This repo is part of CS277 project: Deep Reinforcement Learning in Portfolio Management

The whole project consists three repos for three parts:

  1. Preprocessing:
    • Pre-stock-selection
    • Processing raw data provided by SSE
    • Generating datasets for DQN and DDPG based on the selected stocks
  2. DQN:
    • Implement of trading agent based on DQN
  3. DDPG:
    • Implement of trading agent based on DDPG

This repo is for the DQN part.

How to run

Dependencies

Python 3.6

pip install -r requirements.txt

Run

To train a Deep Q agent, run python run.py --mode train. There are other parameters and I encourage you look at the run.py script. After training, a trained model as well as the portfolio value history at episode end would be saved to disk.

To test the model performance, run python run.py --mode test --weights <trained_model>, where <trained_model> points to the local model weights file. Test data portfolio value history at episode end would be saved to disk.
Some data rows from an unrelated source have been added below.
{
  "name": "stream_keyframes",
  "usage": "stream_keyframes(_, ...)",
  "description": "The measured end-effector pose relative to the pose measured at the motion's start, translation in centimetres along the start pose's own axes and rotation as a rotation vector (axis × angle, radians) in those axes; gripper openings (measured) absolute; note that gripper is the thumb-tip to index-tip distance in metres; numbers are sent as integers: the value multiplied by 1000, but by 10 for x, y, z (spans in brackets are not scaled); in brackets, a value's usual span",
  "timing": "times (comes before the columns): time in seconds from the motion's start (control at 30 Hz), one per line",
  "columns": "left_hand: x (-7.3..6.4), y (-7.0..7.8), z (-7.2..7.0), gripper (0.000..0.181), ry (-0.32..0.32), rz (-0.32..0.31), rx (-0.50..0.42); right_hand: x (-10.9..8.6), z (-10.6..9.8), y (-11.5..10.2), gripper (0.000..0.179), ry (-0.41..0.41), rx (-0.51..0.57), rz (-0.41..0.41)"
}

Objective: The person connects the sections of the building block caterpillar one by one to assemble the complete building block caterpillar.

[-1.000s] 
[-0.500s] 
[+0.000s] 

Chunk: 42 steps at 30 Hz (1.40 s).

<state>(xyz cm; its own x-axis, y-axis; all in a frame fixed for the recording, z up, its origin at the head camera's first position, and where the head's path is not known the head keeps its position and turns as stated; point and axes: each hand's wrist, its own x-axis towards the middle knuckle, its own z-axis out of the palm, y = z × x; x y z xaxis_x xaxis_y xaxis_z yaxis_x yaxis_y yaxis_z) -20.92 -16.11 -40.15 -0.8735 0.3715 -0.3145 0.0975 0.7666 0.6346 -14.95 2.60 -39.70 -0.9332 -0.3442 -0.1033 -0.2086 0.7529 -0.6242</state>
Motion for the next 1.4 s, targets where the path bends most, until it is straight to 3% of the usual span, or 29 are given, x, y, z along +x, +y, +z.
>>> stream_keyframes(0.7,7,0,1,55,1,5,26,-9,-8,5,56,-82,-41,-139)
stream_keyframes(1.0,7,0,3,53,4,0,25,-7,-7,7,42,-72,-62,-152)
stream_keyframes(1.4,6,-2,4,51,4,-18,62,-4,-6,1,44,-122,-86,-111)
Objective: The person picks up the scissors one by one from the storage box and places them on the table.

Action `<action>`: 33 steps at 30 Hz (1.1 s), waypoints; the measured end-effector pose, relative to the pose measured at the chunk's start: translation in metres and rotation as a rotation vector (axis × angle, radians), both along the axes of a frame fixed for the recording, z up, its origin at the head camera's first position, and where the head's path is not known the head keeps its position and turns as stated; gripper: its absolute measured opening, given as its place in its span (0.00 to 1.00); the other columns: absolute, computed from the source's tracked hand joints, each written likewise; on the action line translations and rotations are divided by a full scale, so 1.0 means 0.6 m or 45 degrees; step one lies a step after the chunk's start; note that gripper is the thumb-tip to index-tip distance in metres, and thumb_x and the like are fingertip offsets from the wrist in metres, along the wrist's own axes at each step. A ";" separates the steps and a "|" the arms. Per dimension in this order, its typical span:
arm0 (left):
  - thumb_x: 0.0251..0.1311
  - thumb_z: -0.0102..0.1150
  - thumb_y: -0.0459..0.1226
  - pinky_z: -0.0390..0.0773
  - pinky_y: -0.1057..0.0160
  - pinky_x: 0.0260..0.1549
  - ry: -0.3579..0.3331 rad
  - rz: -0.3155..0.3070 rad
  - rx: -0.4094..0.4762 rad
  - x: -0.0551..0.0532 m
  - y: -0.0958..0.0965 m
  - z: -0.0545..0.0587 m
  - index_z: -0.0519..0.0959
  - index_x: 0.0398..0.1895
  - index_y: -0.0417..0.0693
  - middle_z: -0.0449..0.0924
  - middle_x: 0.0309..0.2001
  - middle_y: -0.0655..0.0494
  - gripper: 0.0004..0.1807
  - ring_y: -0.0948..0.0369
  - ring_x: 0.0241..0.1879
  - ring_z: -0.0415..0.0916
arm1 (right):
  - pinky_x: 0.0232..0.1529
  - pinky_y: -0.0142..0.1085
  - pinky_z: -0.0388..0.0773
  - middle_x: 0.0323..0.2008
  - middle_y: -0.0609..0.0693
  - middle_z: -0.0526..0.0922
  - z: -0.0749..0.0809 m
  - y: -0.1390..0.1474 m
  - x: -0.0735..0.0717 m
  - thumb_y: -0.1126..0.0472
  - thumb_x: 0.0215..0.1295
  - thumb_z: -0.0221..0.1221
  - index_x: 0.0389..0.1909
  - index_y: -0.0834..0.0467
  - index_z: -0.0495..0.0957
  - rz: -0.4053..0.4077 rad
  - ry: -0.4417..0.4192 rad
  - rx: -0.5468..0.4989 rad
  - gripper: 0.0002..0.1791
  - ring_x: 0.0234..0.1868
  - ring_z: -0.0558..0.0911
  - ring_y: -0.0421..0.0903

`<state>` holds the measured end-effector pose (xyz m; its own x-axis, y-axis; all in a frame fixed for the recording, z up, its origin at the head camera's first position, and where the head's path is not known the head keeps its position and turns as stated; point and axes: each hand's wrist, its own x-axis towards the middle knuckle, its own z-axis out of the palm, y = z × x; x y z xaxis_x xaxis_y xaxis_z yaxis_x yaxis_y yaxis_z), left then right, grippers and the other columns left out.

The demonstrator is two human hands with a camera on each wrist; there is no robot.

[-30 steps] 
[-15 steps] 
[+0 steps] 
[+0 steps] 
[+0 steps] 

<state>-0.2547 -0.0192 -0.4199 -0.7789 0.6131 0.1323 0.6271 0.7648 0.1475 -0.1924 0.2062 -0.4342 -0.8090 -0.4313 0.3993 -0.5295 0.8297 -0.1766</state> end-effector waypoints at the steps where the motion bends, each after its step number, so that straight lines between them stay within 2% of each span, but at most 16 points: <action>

abbreviation para default usage
-e --episode default=2000 number of episode to run
-b --batch_size default=32 batch size for experience replay
-i --initial_invest default=20000 initial investment amount
-m --mode' required=True either "train" or "test"
-w --weights required when mode = "test" a trained model weights

Example:

  • train: python run.py --mode train
  • test: python test.py --mode test --weights ./weights/201912141307-dqn.h5 -e 500

Structure

|-data
|-portfolio_val
|-visualization
|-weights
|-requirements.txt
|-agent.py
|-envs.py
|-model.py
|-run.py
|-utils.py
  • /data: the csv files of stock table and history close price of 19 stocks. The files are generated on preprocessing part.
  • /weights: the files stored weights trained by DQN
  • /visualization: figures of visualization
  • /portfolio_val: the portfolio values during episodes when trading or testing
  • agent.py: a Deep Q learning agent
  • envs.py: a simple 3-stock trading environment
  • model.py: a multi-layer perceptron as the function approximator
  • utils.py: some utility functions
  • run.py: train/test logic
  • requirement.txt: all dependencies

Results

Training on 19 stocks for 2000 episodes and 4000 episodes

dataset: all_set_1.csv, stock_table_1.csv

train:4000 episode

mean portfolio_val: 116988.378

median portfolio_val: 116565.0

old_pic

Testing on known old 19 stocks

dataset: all_set_1.csv, stock_table_1.csv

test: 500 episode

mean portfolio_val: 17703.272

median portfolio_val: 16994.000000000004

old_pic

Testing on unknown new 19 stocks

dataset: all_set_2.csv, stock_table_2.csv

test: 500 episode

mean portfolio_val: 15256.06

median portfolio_val: 15008.0

new_pic

Ref

The structure of code is mainly inspired by ShuaiW.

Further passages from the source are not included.